### Problem requirements
From the first line to the last, give the listing again exactly.

○ ○ ○

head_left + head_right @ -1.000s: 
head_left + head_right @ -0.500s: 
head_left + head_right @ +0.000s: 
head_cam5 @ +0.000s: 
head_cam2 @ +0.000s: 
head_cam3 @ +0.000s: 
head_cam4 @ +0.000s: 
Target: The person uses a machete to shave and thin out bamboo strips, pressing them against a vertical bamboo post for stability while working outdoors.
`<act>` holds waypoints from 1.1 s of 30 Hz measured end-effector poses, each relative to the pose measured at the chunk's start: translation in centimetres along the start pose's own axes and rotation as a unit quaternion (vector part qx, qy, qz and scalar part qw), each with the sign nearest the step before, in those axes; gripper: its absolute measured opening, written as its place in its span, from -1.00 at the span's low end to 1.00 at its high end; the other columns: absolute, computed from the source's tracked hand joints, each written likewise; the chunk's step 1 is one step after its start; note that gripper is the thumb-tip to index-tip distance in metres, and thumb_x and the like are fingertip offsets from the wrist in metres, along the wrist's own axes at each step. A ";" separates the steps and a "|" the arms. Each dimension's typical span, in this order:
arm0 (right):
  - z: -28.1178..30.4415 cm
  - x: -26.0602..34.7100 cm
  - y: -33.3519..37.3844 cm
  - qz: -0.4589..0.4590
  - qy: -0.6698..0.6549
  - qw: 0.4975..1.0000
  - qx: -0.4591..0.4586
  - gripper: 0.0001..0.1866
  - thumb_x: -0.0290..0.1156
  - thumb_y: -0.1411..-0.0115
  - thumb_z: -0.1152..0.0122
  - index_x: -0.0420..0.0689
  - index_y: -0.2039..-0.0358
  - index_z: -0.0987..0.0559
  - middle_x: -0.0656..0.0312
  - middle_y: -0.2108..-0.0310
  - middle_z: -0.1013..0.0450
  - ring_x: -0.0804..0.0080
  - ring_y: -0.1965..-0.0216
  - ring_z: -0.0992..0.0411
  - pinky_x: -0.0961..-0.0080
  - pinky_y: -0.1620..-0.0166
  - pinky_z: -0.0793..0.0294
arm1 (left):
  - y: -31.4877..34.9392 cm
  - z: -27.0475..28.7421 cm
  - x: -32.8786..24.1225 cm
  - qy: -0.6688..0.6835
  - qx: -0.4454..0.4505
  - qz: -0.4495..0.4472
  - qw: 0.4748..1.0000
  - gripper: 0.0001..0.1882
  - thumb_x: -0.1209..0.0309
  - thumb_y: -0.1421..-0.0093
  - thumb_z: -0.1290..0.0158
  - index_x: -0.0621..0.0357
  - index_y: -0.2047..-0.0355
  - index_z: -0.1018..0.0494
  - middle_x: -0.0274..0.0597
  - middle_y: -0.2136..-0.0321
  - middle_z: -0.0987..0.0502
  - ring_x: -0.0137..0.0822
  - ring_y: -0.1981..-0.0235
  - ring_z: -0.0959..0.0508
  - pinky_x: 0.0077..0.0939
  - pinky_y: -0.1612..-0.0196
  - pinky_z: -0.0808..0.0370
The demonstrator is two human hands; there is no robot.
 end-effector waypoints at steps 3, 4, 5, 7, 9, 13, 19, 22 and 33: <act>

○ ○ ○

### Response
head_left + head_right @ -1.000s: 
head_left + head_right @ -0.500s: 
head_left + head_right @ +0.000s: 
head_cam5 @ +0.000s: 
head_cam2 @ +0.000s: 
head_cam3 @ +0.000s: 
head_cam4 @ +0.000s: 
Target: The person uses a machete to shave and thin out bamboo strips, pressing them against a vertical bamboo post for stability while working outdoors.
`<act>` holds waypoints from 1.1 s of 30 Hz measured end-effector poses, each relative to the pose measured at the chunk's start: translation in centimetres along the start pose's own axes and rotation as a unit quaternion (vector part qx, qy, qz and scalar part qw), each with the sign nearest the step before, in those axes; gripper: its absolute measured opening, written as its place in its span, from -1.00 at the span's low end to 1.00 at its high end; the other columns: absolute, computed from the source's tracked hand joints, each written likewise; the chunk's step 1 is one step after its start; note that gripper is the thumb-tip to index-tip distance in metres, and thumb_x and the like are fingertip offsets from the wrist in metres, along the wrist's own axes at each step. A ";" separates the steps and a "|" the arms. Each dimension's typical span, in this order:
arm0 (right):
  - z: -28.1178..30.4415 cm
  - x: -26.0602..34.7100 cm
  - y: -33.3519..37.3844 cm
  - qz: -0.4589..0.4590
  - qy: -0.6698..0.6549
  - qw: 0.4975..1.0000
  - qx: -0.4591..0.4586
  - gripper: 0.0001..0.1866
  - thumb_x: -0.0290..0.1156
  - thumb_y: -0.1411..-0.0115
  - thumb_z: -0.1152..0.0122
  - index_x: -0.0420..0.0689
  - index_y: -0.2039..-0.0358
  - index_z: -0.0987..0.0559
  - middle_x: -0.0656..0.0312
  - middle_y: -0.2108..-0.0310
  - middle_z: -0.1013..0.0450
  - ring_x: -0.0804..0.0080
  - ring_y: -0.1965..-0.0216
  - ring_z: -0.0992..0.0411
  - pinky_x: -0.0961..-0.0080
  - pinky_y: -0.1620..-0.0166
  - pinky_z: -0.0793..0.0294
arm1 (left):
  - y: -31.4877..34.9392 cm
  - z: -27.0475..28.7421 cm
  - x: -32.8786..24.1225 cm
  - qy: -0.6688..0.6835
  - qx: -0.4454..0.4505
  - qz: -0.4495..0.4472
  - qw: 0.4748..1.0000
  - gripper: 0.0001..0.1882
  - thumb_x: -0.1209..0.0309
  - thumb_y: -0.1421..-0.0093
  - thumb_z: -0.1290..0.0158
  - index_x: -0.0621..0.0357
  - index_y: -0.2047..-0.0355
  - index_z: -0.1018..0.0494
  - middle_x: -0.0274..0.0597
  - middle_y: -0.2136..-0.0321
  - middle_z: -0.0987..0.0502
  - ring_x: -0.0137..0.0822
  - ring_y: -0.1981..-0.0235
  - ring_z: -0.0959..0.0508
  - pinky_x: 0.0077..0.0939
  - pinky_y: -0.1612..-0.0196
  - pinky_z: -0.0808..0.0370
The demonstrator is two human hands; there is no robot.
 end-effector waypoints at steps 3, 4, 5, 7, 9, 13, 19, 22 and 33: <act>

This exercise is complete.